Exponential growth rate of lattice comb polymers

TL;DR

This paper studies the exponential growth rate of lattice comb polymers, deriving bounds and comparing it to self-avoiding walks, revealing that for small teeth sizes the growth rate is lower.

Contribution

It provides new bounds on the growth rate of comb polymers and compares it to self-avoiding walks, advancing understanding of their combinatorial complexity.

Findings

Upper bounds on the exponential growth rate are established.

For small tooth sizes, the growth rate is strictly less than that of self-avoiding walks.
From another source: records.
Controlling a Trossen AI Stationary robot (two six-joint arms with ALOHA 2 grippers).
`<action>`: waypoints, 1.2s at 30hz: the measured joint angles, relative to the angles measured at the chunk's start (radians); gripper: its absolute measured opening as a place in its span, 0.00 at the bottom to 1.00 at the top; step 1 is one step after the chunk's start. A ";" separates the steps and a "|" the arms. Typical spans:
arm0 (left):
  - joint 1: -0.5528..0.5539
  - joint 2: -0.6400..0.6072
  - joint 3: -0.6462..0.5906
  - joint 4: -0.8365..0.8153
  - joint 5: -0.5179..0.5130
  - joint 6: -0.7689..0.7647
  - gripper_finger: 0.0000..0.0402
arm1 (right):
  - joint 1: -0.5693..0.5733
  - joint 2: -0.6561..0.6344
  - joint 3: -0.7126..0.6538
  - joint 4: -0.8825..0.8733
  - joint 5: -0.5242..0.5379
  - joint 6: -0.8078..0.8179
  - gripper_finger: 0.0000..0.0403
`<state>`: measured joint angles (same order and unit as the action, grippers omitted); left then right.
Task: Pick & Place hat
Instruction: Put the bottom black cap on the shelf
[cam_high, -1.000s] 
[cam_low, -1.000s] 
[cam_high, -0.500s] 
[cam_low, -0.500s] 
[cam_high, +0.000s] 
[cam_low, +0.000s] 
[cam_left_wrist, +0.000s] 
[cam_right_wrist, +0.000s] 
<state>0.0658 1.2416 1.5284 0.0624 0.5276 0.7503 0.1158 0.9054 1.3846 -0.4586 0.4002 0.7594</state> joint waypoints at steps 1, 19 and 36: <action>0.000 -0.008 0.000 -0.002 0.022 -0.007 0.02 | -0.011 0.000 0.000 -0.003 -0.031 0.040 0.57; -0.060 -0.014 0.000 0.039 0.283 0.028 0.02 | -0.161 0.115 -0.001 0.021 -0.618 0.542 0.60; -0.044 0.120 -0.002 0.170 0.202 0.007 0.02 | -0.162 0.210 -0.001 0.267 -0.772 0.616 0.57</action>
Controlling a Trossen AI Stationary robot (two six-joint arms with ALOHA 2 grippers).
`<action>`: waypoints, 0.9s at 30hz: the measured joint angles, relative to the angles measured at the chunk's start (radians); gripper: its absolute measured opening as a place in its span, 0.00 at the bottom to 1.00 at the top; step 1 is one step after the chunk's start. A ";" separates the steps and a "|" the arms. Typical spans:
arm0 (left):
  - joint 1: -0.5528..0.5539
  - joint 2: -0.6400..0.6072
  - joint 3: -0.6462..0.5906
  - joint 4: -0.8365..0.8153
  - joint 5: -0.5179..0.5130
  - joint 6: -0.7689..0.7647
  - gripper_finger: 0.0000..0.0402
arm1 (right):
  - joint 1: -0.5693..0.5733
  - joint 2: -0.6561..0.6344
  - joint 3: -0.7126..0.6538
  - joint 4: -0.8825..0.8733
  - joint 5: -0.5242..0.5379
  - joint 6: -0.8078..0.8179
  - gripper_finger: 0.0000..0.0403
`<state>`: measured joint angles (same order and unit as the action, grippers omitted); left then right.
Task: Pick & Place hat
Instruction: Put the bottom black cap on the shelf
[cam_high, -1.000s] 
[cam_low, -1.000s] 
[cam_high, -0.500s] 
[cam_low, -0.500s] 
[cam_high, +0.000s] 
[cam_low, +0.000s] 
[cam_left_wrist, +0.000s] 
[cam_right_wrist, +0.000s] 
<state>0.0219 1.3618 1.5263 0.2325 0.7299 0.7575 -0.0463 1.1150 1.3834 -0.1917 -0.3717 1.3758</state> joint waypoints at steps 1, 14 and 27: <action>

The growth rate depends on the number of teeth and their size.

Abstract

We investigate a lattice model of comb polymers and derive bounds on the exponential growth rate of the number of embeddings of the comb. A comb is composed of a backbone that is a self-avoiding walk and a set of $t$ teeth, also modelled as mutually and self-avoiding walks, attached to the backbone at vertices or nodes of degree 3. Each tooth of the comb has $m_a$ edges and there are $m_b$ edges in the backbone between adjacent degree 3 vertices and between the first and last nodes of degree 3 and the end vertices of degree 1 of the backbone. We are interested in the exponential growth rate as $t \to \infty$ with $m_a$ and $m_b$ fixed. We prove upper bounds on this growth rate and show that for small values of $m_a$ the growth rate is strictly less than that of self-avoiding walks.